Tonight I had a short-lived conversation with a friend of mine about what my "type" is. I went for the cop-out answer of "asshole" for several reasons, one of which is that in order to get a real answer from me (regarding anything of moderate depth) the question usually needs to be posed twice, so I know that my fellow conversant is actually looking for an answer, not simple, superficial conversation. The necessity of this was learned the roundabout way for yours truly. He dropped it, like I expected him to, but I've been mulling over it a bit since then.

My "type" and now I am speaking in the broadest sense, the sense in which friendship and any other valued relationship would be included in this category, is a truth-teller. I need to be with people who tell the truth, feel the truth, live the truth. Let me explain.

I have recently found, in most of my relationships (broadest sense, again) that there is a point where my friend and I hit a metaphorical wall of considerable girth. This wall is one that is hard, if not impossible, to pass and is, to me at least, inhibitive of the relationship proceeding or even continuing. What I am referring to is friends' refusal to answer questions about their lives. Perhaps it is something from their past that isn't pleasant to think about or something from the present about which they only share with certain people.

Regardless, I don't want to spend time with people who won't share themselves wholly with me, because I know that I am not invited to share myself wholly with them, and if that is that case, why the hell am I wasting my time with them? True, there is something to be said for the pleasant company of other human peoples, but I can enjoy the casual, pleasant company of people who will also share more of themselves than what they tell everyone else.

I hate when I can tell a story has been told a hundred times and those are the only kinds I get, even when it's clear that the story is one that should be heartfelt. I hate when I am trying to care about a person and they skate around my questions or make it blatantly clear that the information they are holding away from me is not something I would ever be told. I hate when there are parts of people's lives that they refuse to share with anyone.

I am a truth-teller, in a way. If someone wants to know my painful stories I will share them, and I'm just as willing to share my good ones. It's weird, though, because where a lot of people label themselves good, kind and loving (and then either do or do not live up to their label) I prefer to call myself a terrible person, and then do good.

There is a parable about a father who has two sons.
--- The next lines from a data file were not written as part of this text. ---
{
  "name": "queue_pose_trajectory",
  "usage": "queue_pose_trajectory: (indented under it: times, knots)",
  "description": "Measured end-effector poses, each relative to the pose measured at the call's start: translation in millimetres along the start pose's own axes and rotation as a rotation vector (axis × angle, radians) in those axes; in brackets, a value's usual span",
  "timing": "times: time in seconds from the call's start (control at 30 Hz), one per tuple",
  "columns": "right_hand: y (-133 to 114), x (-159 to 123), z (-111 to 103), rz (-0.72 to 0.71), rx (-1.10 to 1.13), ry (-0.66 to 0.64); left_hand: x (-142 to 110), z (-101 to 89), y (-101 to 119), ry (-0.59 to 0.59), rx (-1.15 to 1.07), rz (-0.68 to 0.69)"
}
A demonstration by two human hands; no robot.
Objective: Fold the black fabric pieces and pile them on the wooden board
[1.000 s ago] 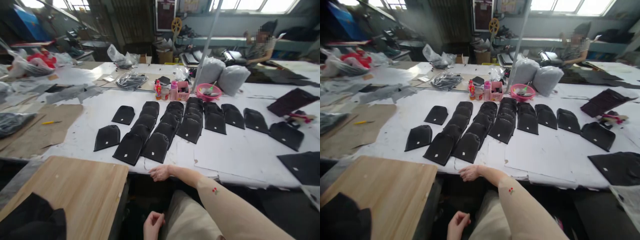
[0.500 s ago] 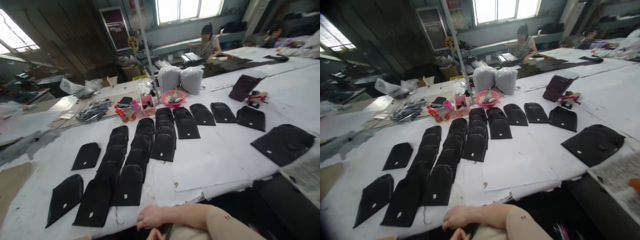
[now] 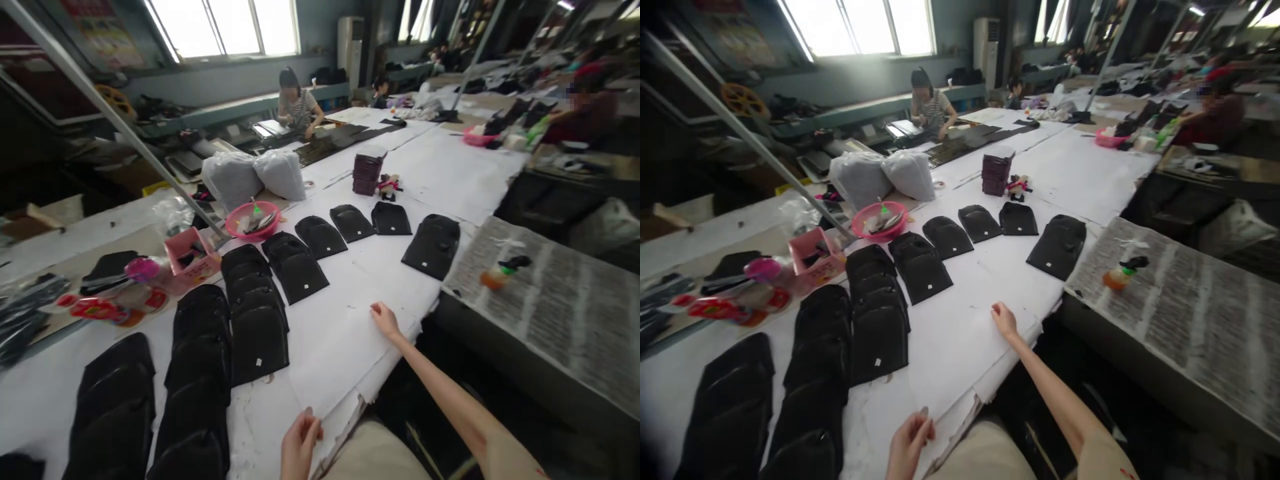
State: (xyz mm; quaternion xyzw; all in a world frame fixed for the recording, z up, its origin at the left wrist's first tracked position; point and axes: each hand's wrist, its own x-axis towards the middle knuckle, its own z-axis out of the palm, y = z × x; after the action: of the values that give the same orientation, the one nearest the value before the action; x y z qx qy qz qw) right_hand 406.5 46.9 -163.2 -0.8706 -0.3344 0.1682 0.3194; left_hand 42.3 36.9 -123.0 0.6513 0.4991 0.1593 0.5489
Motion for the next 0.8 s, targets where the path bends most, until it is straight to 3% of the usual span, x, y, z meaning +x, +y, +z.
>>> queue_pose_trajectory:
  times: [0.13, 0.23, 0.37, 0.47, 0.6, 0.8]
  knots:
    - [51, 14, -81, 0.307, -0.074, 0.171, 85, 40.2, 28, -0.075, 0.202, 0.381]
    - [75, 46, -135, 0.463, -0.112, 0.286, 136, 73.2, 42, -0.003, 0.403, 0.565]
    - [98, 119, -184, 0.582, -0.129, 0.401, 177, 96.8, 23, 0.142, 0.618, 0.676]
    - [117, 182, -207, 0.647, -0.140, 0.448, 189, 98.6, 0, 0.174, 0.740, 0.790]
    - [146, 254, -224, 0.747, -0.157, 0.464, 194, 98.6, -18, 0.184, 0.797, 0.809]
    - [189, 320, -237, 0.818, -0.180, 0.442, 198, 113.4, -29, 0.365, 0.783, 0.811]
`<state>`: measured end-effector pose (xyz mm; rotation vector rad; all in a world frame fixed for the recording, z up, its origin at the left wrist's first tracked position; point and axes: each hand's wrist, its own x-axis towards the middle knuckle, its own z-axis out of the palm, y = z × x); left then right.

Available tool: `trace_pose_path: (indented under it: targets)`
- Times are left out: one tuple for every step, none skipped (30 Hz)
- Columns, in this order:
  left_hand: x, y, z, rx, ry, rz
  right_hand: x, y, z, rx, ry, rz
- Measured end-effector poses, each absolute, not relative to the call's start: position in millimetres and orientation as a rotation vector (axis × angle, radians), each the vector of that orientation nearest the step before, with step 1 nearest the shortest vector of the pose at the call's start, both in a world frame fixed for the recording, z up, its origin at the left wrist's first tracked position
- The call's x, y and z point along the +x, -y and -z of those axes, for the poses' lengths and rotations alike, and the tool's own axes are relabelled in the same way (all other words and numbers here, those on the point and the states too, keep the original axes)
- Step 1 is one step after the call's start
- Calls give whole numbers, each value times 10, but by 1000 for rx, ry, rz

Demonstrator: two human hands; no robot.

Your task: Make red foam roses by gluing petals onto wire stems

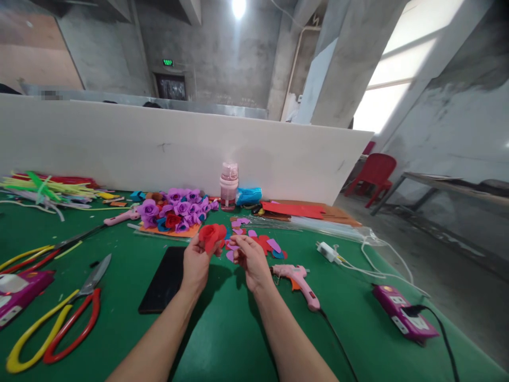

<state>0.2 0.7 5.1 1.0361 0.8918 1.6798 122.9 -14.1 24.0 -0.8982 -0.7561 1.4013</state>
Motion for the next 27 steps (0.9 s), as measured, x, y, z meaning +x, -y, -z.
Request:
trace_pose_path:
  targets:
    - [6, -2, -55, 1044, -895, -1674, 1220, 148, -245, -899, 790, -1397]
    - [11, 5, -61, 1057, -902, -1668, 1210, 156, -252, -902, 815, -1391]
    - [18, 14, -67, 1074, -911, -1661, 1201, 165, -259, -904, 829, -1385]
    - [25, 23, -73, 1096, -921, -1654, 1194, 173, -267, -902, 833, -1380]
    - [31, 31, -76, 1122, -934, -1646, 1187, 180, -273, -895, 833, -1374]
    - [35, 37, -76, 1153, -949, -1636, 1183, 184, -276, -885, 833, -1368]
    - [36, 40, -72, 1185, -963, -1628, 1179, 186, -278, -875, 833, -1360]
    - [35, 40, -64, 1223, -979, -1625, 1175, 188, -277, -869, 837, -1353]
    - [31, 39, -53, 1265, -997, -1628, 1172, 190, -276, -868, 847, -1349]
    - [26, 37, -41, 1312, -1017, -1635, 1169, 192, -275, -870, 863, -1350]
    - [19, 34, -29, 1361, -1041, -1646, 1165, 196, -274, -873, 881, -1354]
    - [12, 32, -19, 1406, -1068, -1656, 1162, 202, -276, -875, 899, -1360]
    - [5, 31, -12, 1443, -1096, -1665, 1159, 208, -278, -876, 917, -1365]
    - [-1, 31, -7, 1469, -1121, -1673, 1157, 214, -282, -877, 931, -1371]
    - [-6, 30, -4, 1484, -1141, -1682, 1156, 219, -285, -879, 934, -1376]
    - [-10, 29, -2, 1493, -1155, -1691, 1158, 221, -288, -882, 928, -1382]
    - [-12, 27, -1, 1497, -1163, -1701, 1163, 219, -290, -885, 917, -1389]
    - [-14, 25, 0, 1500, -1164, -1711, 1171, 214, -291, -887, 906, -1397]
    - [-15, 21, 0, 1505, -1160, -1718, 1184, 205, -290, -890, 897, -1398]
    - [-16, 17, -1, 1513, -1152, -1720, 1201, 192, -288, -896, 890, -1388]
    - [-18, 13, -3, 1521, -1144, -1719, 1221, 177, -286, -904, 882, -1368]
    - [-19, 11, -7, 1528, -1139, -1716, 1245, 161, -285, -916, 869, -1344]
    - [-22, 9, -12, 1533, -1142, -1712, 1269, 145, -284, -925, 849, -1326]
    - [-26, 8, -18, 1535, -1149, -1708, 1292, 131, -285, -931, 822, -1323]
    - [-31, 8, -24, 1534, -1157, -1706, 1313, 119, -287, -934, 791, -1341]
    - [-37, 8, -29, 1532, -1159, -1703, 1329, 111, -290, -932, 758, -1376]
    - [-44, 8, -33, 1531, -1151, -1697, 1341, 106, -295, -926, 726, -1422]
He asks one of them to do a chore for him and is snubbed. He moves on to the other and asks him to do the chore as well, and the son agrees joyfully. The first son changes his mind and does the chore anyway. The second son gets lazy and doesn't even try to do it. I'm the first son. That has nothing to do with what I was talking about.
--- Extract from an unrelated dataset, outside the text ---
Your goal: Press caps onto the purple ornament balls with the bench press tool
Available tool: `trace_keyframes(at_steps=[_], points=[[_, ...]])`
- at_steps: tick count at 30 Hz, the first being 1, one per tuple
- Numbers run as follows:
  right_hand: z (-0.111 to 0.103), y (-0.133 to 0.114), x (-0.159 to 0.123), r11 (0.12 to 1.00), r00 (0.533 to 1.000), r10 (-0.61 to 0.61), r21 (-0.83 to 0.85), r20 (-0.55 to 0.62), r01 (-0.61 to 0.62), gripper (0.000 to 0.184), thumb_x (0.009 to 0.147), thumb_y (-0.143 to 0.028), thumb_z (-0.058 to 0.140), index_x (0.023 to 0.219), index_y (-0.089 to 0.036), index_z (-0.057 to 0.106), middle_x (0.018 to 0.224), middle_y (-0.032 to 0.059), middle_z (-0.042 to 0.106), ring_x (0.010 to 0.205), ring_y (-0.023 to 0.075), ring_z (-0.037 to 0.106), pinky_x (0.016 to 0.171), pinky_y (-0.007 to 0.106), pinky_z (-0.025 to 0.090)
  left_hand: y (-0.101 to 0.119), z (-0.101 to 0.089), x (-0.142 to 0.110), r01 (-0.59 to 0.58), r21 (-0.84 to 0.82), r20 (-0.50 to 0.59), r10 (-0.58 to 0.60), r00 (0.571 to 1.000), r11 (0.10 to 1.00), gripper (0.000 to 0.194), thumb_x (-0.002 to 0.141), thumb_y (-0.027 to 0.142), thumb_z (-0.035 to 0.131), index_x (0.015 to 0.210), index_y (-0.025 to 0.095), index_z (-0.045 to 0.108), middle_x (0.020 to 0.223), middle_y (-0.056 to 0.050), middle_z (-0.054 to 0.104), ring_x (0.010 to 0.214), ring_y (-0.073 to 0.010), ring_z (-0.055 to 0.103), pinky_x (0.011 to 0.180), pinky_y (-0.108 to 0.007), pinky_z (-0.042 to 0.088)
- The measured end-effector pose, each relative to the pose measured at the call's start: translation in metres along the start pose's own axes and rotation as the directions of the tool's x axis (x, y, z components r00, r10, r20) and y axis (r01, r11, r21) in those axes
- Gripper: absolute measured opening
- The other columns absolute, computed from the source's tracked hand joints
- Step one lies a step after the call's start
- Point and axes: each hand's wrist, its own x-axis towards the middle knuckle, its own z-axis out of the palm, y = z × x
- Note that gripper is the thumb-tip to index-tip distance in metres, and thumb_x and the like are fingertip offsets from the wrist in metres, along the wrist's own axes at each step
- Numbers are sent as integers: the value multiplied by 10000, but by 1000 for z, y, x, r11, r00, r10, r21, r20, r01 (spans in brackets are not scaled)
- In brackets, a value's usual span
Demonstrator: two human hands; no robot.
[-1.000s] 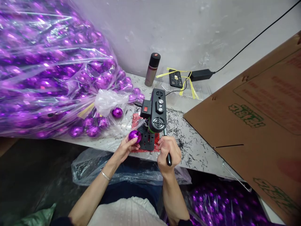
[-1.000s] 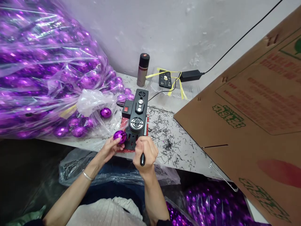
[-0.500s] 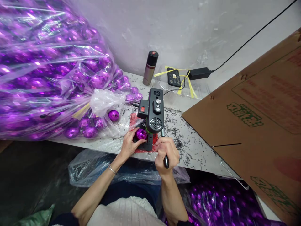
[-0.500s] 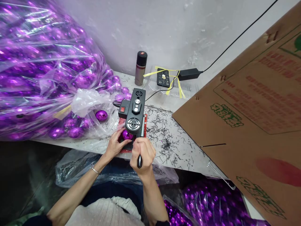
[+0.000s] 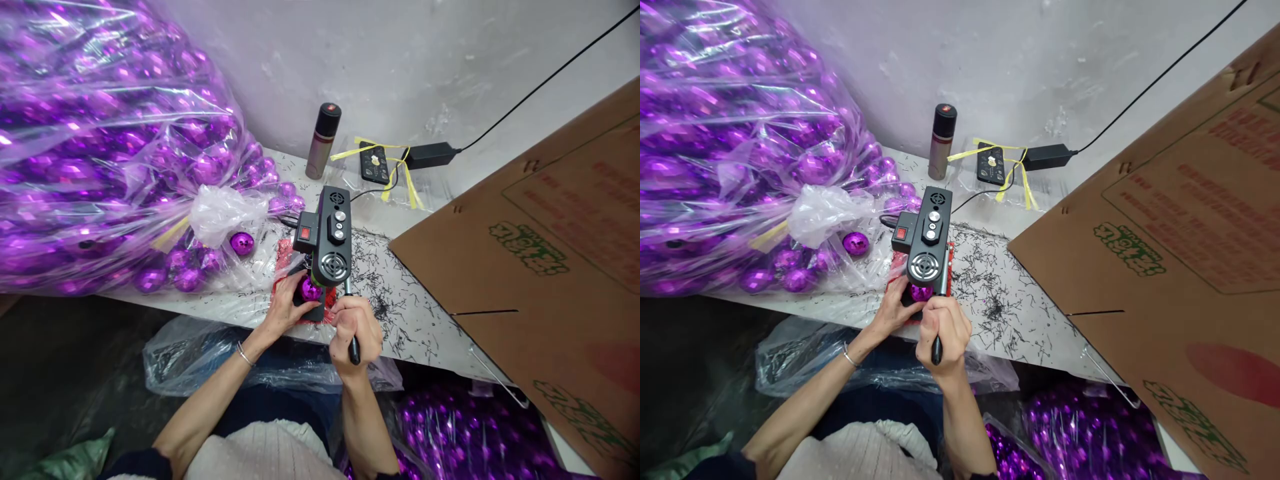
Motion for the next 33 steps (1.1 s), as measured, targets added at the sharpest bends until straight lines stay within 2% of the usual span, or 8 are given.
trace_keyframes(at_steps=[6,13,16,22,33], points=[[2,5,-9,1000,1000,9,-14,-1,-9,272,994,-142,432,750,-206,535,724,11,606,658,123,576,614,274,459,-2,3,-2,36,-25,-29,-37,999,999,580,835,387,807,1341,212,584,1220,-107,719,1140,-287,679,1009,-441,520],[10,22,-26,994,995,-93,-56,-35,91,299,1032,-208,395,763,-212,525,742,-3,613,648,120,578,701,306,503,-4,5,-4,57,-60,-19,-58,998,997,594,839,416,804,1354,215,584,1242,-119,713,1167,-301,670,1024,-462,510],[14,24,-29,994,994,-91,-66,-55,88,314,1042,-224,378,762,-218,520,739,-7,609,631,122,577,699,319,502,-4,4,-4,42,-73,-22,-44,999,996,584,854,418,790,1358,210,580,1237,-120,716,1161,-298,674,1018,-459,514],[16,26,-28,991,990,-112,-83,-85,105,322,1048,-228,372,756,-220,505,721,-14,588,614,118,569,698,322,506,-3,4,-4,40,-59,-28,-41,999,997,580,860,428,782,1357,206,581,1235,-118,717,1158,-294,674,1018,-453,513],[9,15,-14,996,997,-69,-67,-34,67,321,1041,-218,387,738,-219,491,697,-11,570,610,117,546,669,301,478,-6,6,-5,49,-55,-41,-51,998,997,582,842,421,796,1349,216,595,1230,-112,720,1161,-299,674,1025,-464,518]])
My hair is tangled. I'm tired. I couldn't buy shampoo today because I forgot that I hid my debit card because I don't have enough money to buy anything anymore. Urgh. Life is good when it's not.

Edit:

What I was trying to get at is this: there are a few people in my life, one of whom I have literally only known for about a month, who mean the world to me. These people mean the world to me because they share of themselves. They are honest about what they feel both with themselves and with people who ask. That is my type. A person who can recognize their own reality for what it is, but not let it either destroy or define them...those are the people I love. Those are the people I want to surround myself with.